Prenez cette interview du président du Conseil italien, Matteo Renzi, publiée samedi par six quotidiens européens dont Le Monde . Moins de 40 ans, blue jean, col de chemise ouvert et manches retroussées, il explique fougueusement qu’il est là pour « quelques temps encore », que l’Italie est désormais stable et qu’il n’y a, non, rien d’étonnant à ce que les candidats du Parti démocrate, la formation de centre-gauche qui est la sienne, aient recueilli 41% des voix aux élections européennes car – ce ne sont pas ses mots mais toute la musique de son interview – il fait bouger les choses, ne mâche pas ses mots et sait ouvrir l’horizon.

matteo renzi
matteo renzi © © XianPix/Corbis

Arrivé au pouvoir il y a trois mois et une semaine, il peut se vanter d’avoir fait approuver par la Chambre une réforme du mode de scrutin, d’avoir mis en route une réforme de la Constitution, d’avoir d’ores et déjà engagé une réforme du code du travail et de préparer une réforme de la Justice qui sera présentée cet été, après que celle de l’administration sera devenue effective ce mois-ci.

Pour redonner confiance en la politique et ceux qui l’incarnent, il suffit autrement dit d’agir et de convaincre, par là, qu’on le peut, mais « quelle a été votre recette pour vaincre l’euroscepticisme ? », lui demandent ses intervieweurs. Réponse : « Il faut montrer les aspects les plus séduisants de l’Europe, faire rêver : Erasmus, le service civil, les Etats-Unis d’Europe qui restent mon horizon mais ce pari suppose, poursuit-il, que les gens s’intéressent de nouveau à la chose publique et que nous réussissions à nous donner des objectifs communs ».

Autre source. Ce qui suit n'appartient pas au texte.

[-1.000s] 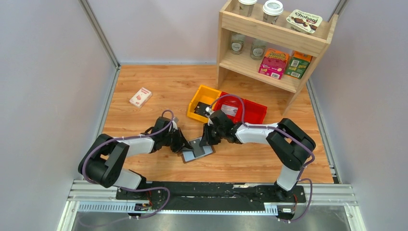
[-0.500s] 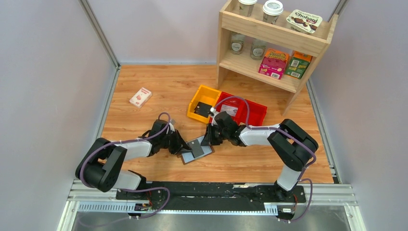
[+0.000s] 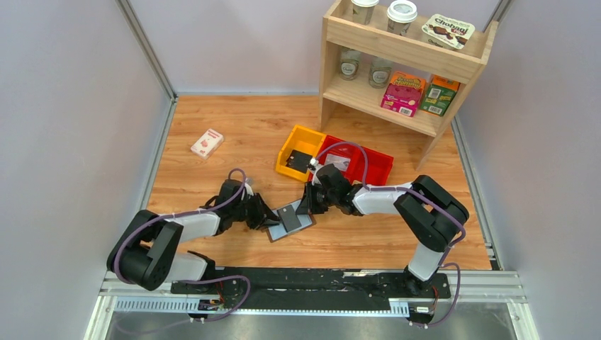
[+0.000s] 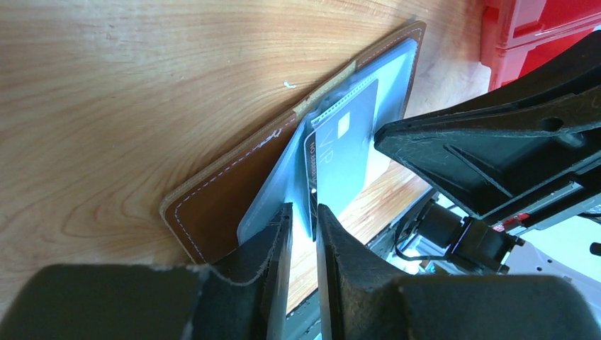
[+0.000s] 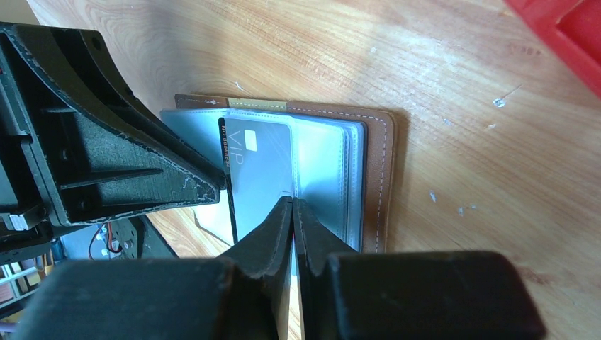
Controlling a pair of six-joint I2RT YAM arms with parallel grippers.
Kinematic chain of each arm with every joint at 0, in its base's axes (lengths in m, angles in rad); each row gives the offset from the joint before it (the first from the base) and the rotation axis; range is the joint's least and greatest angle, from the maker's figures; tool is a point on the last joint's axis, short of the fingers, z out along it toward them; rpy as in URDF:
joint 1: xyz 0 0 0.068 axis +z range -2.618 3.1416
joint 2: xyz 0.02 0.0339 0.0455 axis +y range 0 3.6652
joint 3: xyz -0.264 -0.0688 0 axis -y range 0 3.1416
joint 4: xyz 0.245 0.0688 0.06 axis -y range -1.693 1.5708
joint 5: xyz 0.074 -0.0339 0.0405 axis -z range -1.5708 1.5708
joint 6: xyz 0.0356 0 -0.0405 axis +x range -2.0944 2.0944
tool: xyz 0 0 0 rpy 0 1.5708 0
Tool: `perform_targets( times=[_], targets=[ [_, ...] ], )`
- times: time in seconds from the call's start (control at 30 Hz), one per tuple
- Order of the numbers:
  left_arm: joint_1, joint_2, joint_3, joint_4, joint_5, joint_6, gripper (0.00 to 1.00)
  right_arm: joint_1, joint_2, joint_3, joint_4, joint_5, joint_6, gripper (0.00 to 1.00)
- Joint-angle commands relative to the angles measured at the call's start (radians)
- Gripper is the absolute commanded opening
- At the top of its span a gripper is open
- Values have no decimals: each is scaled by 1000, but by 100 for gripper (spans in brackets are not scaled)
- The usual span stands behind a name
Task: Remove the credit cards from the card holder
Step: Remove the credit card from the card holder.
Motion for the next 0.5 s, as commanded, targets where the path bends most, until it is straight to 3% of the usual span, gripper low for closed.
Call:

Ce que Matteo Renzi dit là est tout simplement que les Européens ne pourront pas recommencer à croire en la construction européenne avant qu’on ne leur ait redonné foi en la politique et que cela se joue, d’abord, dans chacun des pays de l’Union. C’est juste. C’est vrai. C’est l’évidence même mais alors lui qui, pour l’heure au moins, redonne foi en leur avenir aux Italiens que propose-t-il à l’Union de faire ?

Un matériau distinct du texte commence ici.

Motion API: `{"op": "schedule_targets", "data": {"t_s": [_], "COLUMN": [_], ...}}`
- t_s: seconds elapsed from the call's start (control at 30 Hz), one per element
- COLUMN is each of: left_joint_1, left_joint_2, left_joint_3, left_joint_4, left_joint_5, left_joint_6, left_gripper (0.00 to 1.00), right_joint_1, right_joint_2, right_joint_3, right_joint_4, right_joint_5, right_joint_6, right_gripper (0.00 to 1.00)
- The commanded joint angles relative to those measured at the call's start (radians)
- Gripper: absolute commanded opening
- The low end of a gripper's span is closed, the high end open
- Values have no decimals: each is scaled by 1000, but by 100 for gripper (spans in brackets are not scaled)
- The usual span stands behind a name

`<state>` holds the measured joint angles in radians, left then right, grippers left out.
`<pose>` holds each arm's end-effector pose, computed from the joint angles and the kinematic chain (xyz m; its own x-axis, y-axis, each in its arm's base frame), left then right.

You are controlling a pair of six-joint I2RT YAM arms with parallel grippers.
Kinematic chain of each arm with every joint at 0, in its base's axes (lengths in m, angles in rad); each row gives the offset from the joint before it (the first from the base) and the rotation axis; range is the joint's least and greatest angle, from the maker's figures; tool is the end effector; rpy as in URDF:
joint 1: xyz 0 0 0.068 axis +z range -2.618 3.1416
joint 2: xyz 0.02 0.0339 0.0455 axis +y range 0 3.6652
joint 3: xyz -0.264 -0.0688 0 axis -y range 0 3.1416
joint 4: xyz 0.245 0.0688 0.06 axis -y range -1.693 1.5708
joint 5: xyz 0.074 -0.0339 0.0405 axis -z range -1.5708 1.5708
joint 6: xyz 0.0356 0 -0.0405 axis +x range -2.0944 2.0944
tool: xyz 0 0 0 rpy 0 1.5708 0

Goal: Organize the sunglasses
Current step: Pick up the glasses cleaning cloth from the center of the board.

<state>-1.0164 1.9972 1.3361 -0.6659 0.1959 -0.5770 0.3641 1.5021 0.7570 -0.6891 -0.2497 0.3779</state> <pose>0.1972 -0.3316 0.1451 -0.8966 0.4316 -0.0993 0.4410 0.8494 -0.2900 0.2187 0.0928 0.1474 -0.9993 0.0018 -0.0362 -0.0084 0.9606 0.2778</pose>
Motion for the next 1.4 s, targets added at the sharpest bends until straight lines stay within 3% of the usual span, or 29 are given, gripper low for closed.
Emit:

Des choses simples et parfaitement réalisables. Ses objectifs prioritaires sont « un programme et un agenda », avant tout en matière de lutte contre le chômage, mais aussi en matière d’énergie, de gestion des flux migratoires et de redéfinition des relations de l’Union avec la Russie et l’espace méditerranéen. Il précisera cela le 2 juillet devant le Parlement européen, lorsque l’Italie prendra la présidence semestrielle de l’Union, mais le message est clair. L’important n’est pas de se lancer dans des réformes institutionnelles.

Il n’est pas même de trouver un candidat de consensus pour la présidence de la Commission mais de définir des objectifs concrets, de passer à l’action et de montrer que les Européens sont mieux à même d’arriver à des résultats dans l’Union qu’en ordre dispersé.